Nursing Homes, Jan, 2001 by Ronald M. Schwartz

The new Congress could be getting advice this March from the Medicare Payment Advisory Commission (MedPAC) on revamping Medicare's Resource Utilization Group (RUG) system for paying skilled nursing facilities (SNFs) under the Prospective Payment System (PPS). Commissioners suggest that the case-mix system doesn't relate to care in the real world, especially care of complex residents requiring multiple services.

"I don't think it [the system] is salvageable," Sally Kaplan, PhD, MedPAC's research director, told the September 15 session. "I think a lot of the problem is that it's not measuring the factors that one needs to basically assess SNF patients. I think it works for long-term care patients, for whom it was designed.... Reliability is definitely problematic, and...that potentially is related to the number of items in the MDS, which is over 350."

Before PPS was implemented in 1998, MedPAC had expressed concern about the weights assigned to residents' resource needs. "Early evidence showed," said Dr. Kaplan, "that the weights failed to fully account for patient resource needs. This is because they are based on staff time and do not account for other costs, particularly ancillaries such as drugs and respiratory therapy. The weights also fail to account for patients who require multiple services, such as extensive medical services and rehabilitation." As an interim solution, Congress last year increased the base for fiscal year 2001 and 2002 and also increased payments for select groups by 20%.
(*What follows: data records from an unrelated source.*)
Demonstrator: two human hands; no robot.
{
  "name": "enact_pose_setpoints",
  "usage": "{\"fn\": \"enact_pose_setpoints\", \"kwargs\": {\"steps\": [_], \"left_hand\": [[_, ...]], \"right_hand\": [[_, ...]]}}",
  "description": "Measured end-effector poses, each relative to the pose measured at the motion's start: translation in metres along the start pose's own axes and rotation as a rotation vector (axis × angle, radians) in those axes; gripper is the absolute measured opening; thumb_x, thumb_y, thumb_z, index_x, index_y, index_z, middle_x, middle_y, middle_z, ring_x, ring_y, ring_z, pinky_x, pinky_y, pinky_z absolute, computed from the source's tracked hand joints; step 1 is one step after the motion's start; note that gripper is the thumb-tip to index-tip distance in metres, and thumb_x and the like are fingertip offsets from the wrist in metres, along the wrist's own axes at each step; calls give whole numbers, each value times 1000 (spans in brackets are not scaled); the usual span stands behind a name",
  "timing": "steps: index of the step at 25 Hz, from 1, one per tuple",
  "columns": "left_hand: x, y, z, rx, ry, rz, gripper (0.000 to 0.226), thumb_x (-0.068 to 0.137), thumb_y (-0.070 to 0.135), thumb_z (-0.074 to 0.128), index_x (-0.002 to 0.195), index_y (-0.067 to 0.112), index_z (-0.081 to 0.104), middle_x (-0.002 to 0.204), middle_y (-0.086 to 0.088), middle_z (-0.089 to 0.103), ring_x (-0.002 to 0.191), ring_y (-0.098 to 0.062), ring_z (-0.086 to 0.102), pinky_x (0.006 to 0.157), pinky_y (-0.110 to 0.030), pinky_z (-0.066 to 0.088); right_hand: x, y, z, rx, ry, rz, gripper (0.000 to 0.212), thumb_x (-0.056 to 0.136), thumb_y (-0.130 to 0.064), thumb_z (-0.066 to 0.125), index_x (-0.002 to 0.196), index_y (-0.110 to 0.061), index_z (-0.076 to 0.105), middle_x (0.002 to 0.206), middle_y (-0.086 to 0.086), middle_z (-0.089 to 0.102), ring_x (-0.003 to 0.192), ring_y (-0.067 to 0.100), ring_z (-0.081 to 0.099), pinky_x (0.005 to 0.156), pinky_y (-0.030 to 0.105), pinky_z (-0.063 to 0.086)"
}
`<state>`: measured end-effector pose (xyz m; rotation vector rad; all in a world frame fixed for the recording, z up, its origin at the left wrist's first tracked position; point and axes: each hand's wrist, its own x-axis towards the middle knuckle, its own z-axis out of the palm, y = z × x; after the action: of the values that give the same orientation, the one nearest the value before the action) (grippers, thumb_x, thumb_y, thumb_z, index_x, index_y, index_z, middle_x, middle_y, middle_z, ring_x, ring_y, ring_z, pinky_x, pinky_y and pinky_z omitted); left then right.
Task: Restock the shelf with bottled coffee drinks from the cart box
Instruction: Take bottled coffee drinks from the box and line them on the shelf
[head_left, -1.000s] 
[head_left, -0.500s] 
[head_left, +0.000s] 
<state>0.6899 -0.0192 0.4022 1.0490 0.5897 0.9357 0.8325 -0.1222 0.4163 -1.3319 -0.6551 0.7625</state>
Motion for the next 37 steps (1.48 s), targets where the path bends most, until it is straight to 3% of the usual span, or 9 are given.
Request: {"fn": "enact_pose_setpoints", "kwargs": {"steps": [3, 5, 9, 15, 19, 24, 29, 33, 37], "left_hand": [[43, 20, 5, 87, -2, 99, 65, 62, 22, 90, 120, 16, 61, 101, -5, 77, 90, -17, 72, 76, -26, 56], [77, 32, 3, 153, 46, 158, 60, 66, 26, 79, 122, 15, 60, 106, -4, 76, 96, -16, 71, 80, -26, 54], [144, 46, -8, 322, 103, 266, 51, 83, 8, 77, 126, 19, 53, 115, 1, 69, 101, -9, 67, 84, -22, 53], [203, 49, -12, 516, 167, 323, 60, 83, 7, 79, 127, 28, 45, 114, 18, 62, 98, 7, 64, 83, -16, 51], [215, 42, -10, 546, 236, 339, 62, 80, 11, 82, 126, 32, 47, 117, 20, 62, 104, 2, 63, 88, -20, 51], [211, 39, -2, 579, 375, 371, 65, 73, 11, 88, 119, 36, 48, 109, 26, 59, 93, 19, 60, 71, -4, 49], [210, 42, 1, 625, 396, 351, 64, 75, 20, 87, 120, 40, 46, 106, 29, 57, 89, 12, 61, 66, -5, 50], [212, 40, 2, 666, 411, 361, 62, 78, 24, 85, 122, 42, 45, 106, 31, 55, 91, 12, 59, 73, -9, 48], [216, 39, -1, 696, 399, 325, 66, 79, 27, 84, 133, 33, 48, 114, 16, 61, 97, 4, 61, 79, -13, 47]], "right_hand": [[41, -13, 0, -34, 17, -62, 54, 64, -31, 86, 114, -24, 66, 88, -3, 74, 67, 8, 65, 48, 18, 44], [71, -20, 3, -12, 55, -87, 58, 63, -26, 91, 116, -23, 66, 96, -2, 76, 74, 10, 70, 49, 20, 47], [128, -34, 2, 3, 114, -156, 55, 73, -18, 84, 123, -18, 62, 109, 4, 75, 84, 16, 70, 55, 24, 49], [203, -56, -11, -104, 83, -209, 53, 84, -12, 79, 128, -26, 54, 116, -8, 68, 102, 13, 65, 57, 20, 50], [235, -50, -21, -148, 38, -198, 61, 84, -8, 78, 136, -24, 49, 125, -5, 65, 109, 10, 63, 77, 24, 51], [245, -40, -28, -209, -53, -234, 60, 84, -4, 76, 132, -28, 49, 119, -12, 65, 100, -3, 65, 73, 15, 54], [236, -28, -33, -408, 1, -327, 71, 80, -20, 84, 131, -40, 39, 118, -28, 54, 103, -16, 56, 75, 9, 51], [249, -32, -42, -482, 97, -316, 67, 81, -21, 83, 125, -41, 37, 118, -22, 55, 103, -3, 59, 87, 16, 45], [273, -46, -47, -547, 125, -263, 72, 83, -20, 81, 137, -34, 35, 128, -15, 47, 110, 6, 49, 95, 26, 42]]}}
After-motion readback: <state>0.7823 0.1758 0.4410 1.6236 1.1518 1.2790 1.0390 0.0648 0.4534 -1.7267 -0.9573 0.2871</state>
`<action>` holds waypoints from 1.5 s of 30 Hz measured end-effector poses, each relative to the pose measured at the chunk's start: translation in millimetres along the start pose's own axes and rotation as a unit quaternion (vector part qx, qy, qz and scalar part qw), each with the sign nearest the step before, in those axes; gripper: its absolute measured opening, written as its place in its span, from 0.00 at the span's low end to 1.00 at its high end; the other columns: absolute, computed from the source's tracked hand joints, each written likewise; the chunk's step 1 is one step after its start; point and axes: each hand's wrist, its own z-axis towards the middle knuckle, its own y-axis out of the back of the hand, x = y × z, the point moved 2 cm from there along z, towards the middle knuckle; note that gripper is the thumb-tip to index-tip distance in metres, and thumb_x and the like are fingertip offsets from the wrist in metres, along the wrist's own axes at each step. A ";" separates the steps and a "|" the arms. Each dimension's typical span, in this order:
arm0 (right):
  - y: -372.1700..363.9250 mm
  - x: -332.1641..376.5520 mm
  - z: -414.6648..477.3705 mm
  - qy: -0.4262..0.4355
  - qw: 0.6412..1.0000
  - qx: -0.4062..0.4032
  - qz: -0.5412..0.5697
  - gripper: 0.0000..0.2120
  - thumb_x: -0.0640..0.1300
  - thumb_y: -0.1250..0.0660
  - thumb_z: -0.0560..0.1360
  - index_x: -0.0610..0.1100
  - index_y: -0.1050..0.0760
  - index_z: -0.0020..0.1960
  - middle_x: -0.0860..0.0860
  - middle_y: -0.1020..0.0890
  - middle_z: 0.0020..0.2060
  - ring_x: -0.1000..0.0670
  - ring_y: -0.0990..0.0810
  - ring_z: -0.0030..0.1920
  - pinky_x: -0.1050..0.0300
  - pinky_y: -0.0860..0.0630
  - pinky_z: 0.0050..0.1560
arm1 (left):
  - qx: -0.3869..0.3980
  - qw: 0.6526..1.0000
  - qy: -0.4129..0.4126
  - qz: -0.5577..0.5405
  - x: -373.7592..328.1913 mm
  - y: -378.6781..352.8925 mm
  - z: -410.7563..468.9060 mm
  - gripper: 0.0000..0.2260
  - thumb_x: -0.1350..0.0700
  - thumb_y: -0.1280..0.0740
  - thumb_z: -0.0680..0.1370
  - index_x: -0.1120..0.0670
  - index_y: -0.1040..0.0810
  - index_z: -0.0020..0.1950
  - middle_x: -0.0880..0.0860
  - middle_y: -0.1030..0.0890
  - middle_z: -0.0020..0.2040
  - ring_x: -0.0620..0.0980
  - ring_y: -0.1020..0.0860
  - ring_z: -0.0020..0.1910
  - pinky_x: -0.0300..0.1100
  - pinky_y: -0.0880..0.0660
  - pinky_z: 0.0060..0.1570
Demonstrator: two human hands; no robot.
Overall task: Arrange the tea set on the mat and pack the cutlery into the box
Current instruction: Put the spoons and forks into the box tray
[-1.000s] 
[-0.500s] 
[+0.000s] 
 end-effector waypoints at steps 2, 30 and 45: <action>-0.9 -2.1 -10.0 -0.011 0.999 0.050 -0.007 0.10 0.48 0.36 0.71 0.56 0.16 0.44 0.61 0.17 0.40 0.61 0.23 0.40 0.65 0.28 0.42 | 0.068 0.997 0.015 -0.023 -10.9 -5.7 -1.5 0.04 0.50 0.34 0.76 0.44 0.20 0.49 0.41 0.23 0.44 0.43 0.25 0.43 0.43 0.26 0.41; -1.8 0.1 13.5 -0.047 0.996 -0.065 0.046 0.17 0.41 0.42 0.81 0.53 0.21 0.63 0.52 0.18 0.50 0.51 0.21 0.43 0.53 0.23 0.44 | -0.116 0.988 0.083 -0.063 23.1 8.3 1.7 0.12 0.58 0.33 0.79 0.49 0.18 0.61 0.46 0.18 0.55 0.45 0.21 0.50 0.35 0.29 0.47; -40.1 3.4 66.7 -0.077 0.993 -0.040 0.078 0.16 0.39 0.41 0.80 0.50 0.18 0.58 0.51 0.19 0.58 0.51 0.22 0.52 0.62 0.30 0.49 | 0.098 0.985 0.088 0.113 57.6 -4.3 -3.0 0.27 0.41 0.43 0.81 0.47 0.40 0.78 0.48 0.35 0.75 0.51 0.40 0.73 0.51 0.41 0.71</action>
Dr. Kaplan also noted that last spring the Health Care Financing Administration (HCFA) proposed two models to refine the RUGs, only to find, on further study, that these models did not work. "As far as the case-mix system is concerned," Dr. Kaplan said, "we are back to where we were in July 1998."

According to Dr. Kaplan, MedPAC staff believe there are three options for improving the situation, and two of them fall short:

* "Based on the evidence, we believe that refining RUGs is not viable. We believe HCFA's efforts are better focused on developing a new case-mix system...."
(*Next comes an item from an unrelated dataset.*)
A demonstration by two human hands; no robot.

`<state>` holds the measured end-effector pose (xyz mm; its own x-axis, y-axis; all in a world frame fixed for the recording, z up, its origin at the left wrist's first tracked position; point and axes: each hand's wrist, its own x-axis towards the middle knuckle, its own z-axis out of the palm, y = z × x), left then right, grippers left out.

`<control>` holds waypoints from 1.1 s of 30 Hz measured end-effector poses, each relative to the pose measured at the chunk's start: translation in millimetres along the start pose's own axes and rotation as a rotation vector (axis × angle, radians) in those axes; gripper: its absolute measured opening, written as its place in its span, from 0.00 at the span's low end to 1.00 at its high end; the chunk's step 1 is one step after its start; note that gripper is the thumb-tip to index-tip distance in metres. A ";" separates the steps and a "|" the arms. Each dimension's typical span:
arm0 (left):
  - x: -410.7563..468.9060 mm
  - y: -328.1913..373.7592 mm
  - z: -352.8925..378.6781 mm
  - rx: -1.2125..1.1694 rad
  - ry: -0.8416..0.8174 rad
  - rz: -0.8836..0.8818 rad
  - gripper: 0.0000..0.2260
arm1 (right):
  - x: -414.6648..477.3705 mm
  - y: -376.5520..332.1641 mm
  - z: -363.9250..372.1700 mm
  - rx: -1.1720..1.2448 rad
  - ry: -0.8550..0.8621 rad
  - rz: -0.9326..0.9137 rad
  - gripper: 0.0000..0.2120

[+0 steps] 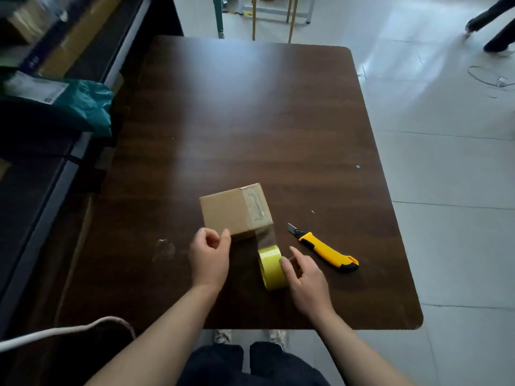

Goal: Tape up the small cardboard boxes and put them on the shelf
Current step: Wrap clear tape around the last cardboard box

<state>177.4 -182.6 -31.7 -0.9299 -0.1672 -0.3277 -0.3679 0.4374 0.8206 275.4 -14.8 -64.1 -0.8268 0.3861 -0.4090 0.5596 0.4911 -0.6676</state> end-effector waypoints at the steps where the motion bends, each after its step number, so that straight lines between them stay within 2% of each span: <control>1: -8.6 -7.3 7.1 0.019 -0.061 -0.060 0.13 | 7.2 6.5 -7.8 -0.020 0.036 -0.012 0.27; 3: -17.6 -14.9 25.1 0.044 -0.164 -0.219 0.16 | 25.4 20.2 -21.8 -0.126 0.120 -0.046 0.25; 5: -17.1 -17.3 43.0 0.031 -0.216 -0.308 0.22 | 44.3 32.1 -34.6 -0.264 0.127 -0.014 0.26; 8: -14.9 -18.2 63.2 -0.019 -0.226 -0.348 0.28 | 64.2 46.4 -47.2 -0.450 0.008 0.061 0.29; 12: -14.0 -16.4 71.4 -0.064 -0.232 -0.348 0.32 | 74.3 55.6 -54.8 -0.633 -0.106 0.022 0.27; 15: -15.3 -9.0 72.9 -0.035 -0.291 -0.305 0.31 | 77.9 50.6 -64.8 -0.515 -0.226 0.006 0.25; 17: -16.2 -5.6 75.2 -0.098 -0.305 -0.331 0.28 | 76.5 41.3 -74.6 -0.370 -0.269 -0.041 0.22; 21: -16.2 -4.5 81.1 -0.271 -0.238 -0.411 0.08 | 70.0 18.9 -98.3 -0.250 -0.217 -0.209 0.11; 23: -15.5 -5.2 82.5 -0.258 -0.209 -0.381 0.05 | 66.6 9.2 -108.6 -0.239 -0.223 -0.267 0.10; 28: -14.7 -8.7 82.9 -0.218 -0.189 -0.306 0.03 | 61.4 -13.4 -115.2 -0.477 -0.259 -0.388 0.16; 33: -13.9 -9.8 83.9 -0.186 -0.172 -0.254 0.02 | 65.2 -22.3 -102.2 -0.650 -0.244 -0.403 0.16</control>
<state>194.6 -110.4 -74.5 -0.7996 -0.0916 -0.5936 -0.5970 0.2297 0.7687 214.9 79.3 -12.3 -0.9193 -0.0623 -0.3887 0.0746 0.9419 -0.3274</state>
"Returning to cost-based reimbursement is not desirable. The PPS was mandated by Congress to control costs that have increased, on average, 30% annually from 1986 to 1998. Most of this increase was due to increased provision of ancillaries for which SNFs were reimbursed at cost...."

"We believe that the third option is the best option: for HCFA to begin research on an alternative classification system that meets minimum policy objectives for prospective payment systems." Such a classification system should meet two criteria: "Capture the clinical processes of care and explain a high proportion of variance in resource use. Weights should capture the range of resources needed."

Although MedPAC Commissioner Autry O.V. DeBusk suggested some urgency in HCFA's developing a new model--"We've got some 1,800 nursing homes plus in Chapter 11 right now, and the capital is dried up for this industry"--other commissioners did not echo this concern. In any event, don't look for Congress to change anything soon. MedPAC simply advises Congress and the administration. Even MedPAC members themselves concede that to develop a new system and test it before implementation might take at least a couple of years.